_Exercise directions:_
Copy out the listing that follows, exact in every word, and skip the images.

_Data section:_
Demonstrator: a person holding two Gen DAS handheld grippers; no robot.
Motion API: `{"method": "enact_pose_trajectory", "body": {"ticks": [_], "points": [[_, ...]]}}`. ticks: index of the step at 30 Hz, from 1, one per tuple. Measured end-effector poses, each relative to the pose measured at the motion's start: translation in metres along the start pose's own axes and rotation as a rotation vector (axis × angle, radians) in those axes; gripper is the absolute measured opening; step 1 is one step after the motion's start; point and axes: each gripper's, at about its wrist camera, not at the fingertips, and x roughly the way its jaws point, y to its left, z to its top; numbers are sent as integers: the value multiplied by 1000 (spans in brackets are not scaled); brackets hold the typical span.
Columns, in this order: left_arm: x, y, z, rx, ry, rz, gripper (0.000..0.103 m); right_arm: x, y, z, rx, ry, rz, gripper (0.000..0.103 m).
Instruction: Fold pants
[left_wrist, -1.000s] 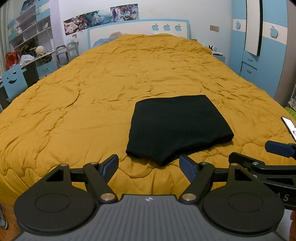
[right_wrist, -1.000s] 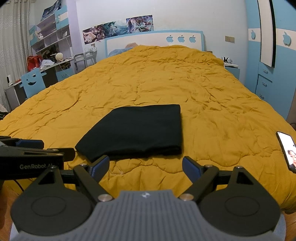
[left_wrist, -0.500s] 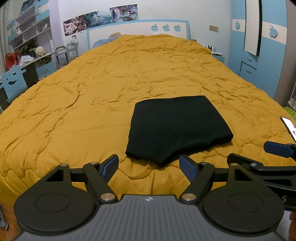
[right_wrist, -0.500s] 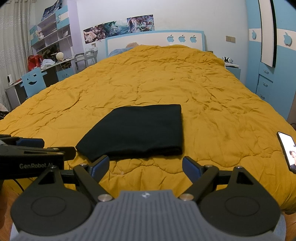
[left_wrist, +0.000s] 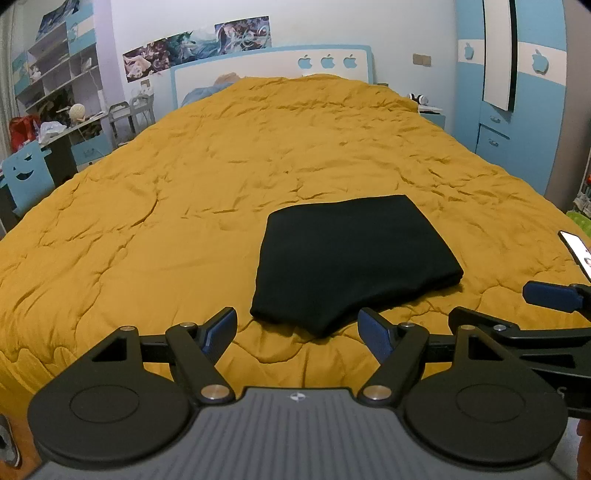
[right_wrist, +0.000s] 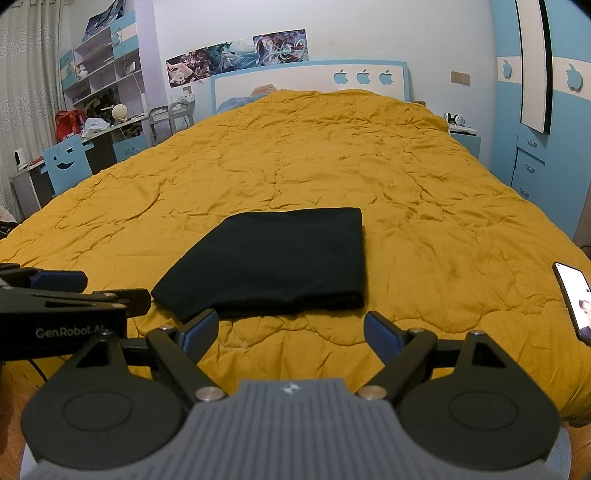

_The completed task:_
Demonstrator: a person holding two Gen DAS handheld grippers; no robot.
Motion API: `{"method": "enact_pose_trajectory", "body": {"ticks": [_], "points": [[_, ...]]}}`. ticks: index of the step at 30 Hz, from 1, one per tuple. Measured end-effector poses, each relative to the pose measured at the motion's start: translation in metres along the start pose's own axes and rotation as a rotation vector (axis × angle, radians) in those axes; gripper is the absolute measured opening; step 1 is one step after the motion's start; point and axes: each gripper's, at about its wrist camera, not at the fingertips, and x roughly the way its jaws point, y to its left, z to its top; numbers are sent as integers: the value multiplied by 1000 (spans in brackets are not scaled); brackets hold the typical span.
Columns, in this order: left_arm: x, y, z, rx, ry, rz, gripper (0.000..0.103 m); right_arm: x, y, z, rx, ry, rz, gripper (0.000..0.103 m).
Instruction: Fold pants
[left_wrist, -1.000s] 
[right_wrist, -1.000s] 
[left_wrist, -0.500s] 
[right_wrist, -0.500s] 
[left_wrist, +0.000s] 
[right_wrist, +0.000s] 

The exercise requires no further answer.